Jesús les enseñaba a Sus discípulos a ver la Mano de Dios en todo, y en las cosas que nos rodean y que son parte de la creación, particularmente. El Reino de Dios es como un sembrado, les solía decir. O como un viñedo, o muchas otras comparaciones y parábolas que surgieron de Su Voz Santa. Así, siguiendo Su ejemplo, quisiera comparar hoy a nuestro Jesús con el sol.
Sol que nos da calor, que nos da vida, que se levanta cada mañana para mostrarnos el amor del Padre, insistente pese a nuestro olvido. Jesús, como el sol, se aparece cada mañana en nuestra vida para renovar el sentido de nuestro existir. A pesar de la angustia y el cansancio con el que nos fuimos a dormir la noche anterior, el sol de la mañana nos devuelve las ganas de seguir adelante, por ese sendero lleno de piedras que es nuestra vida.

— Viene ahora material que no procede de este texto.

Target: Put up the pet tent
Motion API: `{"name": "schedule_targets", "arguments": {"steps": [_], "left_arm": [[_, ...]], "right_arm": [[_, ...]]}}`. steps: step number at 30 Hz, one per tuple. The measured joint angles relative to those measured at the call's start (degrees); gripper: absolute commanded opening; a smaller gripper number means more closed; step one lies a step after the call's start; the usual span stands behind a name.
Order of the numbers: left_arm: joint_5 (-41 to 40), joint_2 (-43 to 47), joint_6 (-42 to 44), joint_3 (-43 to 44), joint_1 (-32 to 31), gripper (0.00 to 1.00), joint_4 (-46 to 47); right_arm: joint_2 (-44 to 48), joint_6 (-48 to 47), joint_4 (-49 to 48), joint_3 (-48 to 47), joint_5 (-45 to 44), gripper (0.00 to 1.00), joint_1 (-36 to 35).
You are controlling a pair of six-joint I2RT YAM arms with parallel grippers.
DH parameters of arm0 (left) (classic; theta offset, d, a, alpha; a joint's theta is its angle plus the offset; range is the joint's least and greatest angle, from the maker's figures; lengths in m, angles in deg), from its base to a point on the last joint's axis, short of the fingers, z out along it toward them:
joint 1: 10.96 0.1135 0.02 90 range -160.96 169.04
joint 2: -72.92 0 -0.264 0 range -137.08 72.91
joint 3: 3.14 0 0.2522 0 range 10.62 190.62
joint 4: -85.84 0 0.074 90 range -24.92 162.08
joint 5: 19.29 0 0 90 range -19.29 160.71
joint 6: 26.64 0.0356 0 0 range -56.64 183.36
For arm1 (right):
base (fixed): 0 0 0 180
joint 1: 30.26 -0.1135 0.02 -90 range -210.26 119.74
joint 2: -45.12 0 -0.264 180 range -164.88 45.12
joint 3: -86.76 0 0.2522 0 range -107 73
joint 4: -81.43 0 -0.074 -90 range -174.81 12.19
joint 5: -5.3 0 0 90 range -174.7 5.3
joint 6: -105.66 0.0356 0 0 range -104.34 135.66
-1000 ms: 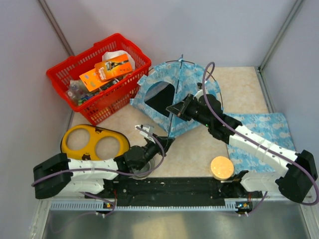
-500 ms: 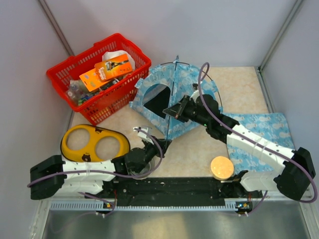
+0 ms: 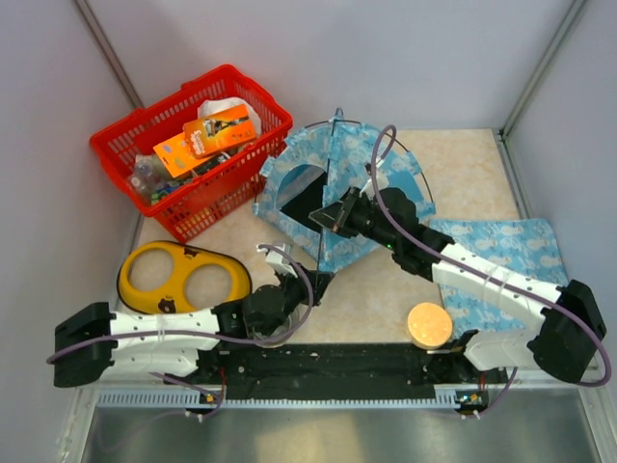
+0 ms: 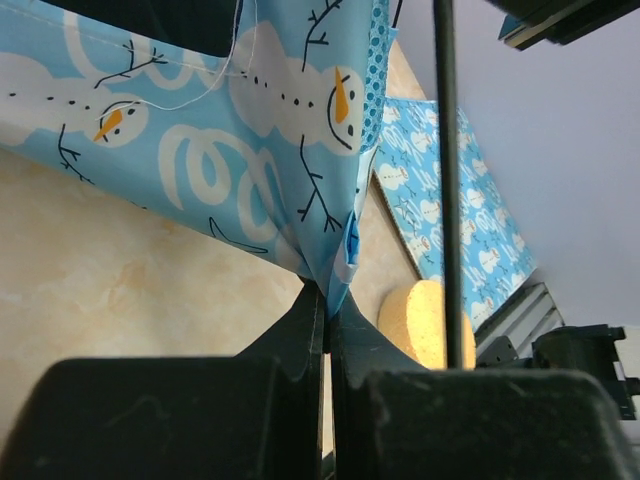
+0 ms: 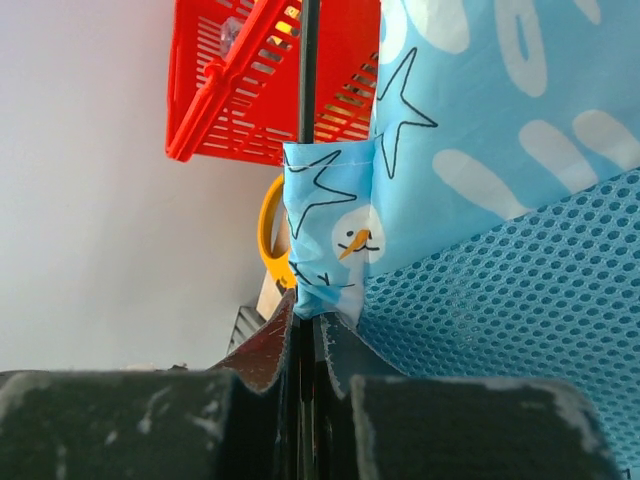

Pero si el sol se parece a nuestro Jesús, Maria es sin dudas nuestra luna, porque Ella refleja la luz del sol, de Jesús. Sin El, Ella no es nada. Cuando la luna se aparece durante el día, prácticamente no la vemos, salvo que nos esforcemos a encontrarla en el firmamento celeste del cielo diurno. El sol, Jesús, ocupa y alumbra entonces nuestro día. Ella está allí casi invisible, recorriendo humildemente el firmamento de un extremo a otro de la esfera celeste. Sin embargo, de noche, cuando el sol no está, es Ella la que alumbra nuestra vida. Es María la que nos guía en medio de nuestras noches más oscuras, dándonos consuelo y esperanza de que, a poco, llegará el día. María, en esas noches, refleja la luz del sol, que aunque no lo veamos, allí está. Ella es el espejo por el cual Jesús llega a nosotros, y nos envía Su Luz y Su calor.
Es imposible separar al sol de la luna, ellos se complementan en forma perfecta para girar a nuestro alrededor y envolvernos del amor de Dios, como lo hacen Jesús y María. Pero recordemos que la luna, sin el sol, nada puede. Ese es el sentido de Maria en el Plan de Salvación, reflejar a Jesús ante nosotros cuando no logramos verlo. La Madrecita del Verbo nos guía en medio de los momentos de falta de Dios, cuando no logramos encontrarlo o conocerlo. Ella es el faro nocturno que alumbra nuestra noche espiritual, enamorándonos con esa luz blanca y pura, que nos atrae e invita. Y cuando Jesús, como el sol, surge esplendoroso ante nosotros, Maria ocupa un humilde lugar de acompañamiento, porque su misión ha sido cumplida.
Y de cuando en cuando, pero sólo de cuando en cuando, Jesús deja que Ella lo eclipse por unos instantes, que tome un lugar predominante a los ojos de los hombres. Jesús quiere, en esos momentos, que comprendamos el misterio de la Maternidad Divina, el maravilloso acto de amor de un Dios que se dejó eclipsar por nueve meses en el vientre de tan hermosa criatura. Dios, enamorado de esa perfecta obra de Su Creación, se compadece de los demás hombres y mujeres que no llegamos ni mínimamente a compararnos con Ella. Entonces El, como el sol enamorado de la luna que ve en ella el reflejo de Su propia perfección, nos perdona una vez más. Nuestro Dios espera entonces que seamos también nosotros como pequeñas lunas y podamos reflejar Su Luz en este mundo, como lo hace Ella.
En las noches claras, cuando la luna blanca resplandece en medio del mar de estrellas que inundan el cielo, veo a mi Madrecita que me sonríe y clama, invitándome a la oración. En medio de un silencio que conmueve el alma, sus reflejos bañan las pupilas de los pocos hijos que elevan su vista para admirarla, para sonreírle. Su luz, blanca y brillante como nadie la puede describir, no es propia. Es un vestido, un hermoso vestido que le regaló Su Hijo, porque Ella es, simplemente y como la luna, “la Hermosa Dama vestida por el Sol”.